§ **WORK TO BE COMPLETED**: Line for line, the listing below is to be transcribed exactly.

§ **PROVIDED DATA**:
┄┄┄┄┄┄

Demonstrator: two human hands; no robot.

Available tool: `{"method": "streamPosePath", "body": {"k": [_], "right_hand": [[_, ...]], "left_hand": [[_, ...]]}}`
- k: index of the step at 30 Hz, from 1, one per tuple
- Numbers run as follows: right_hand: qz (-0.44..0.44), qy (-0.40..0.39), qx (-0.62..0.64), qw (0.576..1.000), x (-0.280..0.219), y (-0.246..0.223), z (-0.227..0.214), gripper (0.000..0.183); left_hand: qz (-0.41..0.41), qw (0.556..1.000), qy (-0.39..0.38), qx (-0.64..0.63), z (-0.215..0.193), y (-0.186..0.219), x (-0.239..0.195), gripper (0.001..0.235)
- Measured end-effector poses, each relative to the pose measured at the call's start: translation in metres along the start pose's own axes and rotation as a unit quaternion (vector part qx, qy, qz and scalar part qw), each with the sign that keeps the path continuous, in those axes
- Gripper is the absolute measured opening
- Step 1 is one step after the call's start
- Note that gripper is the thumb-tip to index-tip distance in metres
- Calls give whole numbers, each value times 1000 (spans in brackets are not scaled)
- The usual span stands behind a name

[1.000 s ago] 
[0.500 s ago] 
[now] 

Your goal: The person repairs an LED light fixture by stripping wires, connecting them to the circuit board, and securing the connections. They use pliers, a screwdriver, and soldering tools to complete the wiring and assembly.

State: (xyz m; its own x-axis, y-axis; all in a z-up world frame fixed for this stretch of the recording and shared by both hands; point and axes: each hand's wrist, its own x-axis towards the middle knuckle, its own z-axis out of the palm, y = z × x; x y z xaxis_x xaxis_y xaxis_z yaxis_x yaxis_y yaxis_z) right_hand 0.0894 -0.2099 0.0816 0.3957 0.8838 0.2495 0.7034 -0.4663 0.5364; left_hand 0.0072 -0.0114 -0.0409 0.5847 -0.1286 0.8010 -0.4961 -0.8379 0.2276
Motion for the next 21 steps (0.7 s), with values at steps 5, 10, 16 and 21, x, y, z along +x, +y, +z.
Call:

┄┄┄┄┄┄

§ **SOLUTION TO THE EXERCISE**:
Demonstrator: two human hands; no robot.

Available tool: `{"method": "streamPosePath", "body": {"k": [_], "right_hand": [[_, ...]], "left_hand": [[_, ...]]}}`
- k: index of the step at 30 Hz, from 1, one per tuple
- Numbers run as follows: right_hand: qz (-0.44..0.44), qy (-0.40..0.39), qx (-0.62..0.64), qw (0.576..1.000), x (-0.280..0.219), y (-0.246..0.223), z (-0.227..0.214), gripper (0.000..0.183); left_hand: qz (-0.41..0.41), qw (0.556..1.000), qy (-0.39..0.38), qx (-0.64..0.63), z (-0.215..0.193), y (-0.186..0.219), x (-0.239..0.195), gripper (0.001..0.235)
- Measured end-effector poses, each relative to the pose measured at the call's start: translation in metres along the start pose's own axes and rotation as a unit quaternion (vector part qx, qy, qz and scalar part qw), each with the sign that keeps the path continuous, in those axes
- Gripper is the absolute measured opening
- Step 1 is one step after the call's start
- Note that gripper is the thumb-tip to index-tip distance in metres
- Calls give whole numbers, each value times 1000 (spans in brackets are not scaled)
- The usual span stands behind a name

[1.000 s ago] 
[0.500 s ago] 
[now] 

Your goal: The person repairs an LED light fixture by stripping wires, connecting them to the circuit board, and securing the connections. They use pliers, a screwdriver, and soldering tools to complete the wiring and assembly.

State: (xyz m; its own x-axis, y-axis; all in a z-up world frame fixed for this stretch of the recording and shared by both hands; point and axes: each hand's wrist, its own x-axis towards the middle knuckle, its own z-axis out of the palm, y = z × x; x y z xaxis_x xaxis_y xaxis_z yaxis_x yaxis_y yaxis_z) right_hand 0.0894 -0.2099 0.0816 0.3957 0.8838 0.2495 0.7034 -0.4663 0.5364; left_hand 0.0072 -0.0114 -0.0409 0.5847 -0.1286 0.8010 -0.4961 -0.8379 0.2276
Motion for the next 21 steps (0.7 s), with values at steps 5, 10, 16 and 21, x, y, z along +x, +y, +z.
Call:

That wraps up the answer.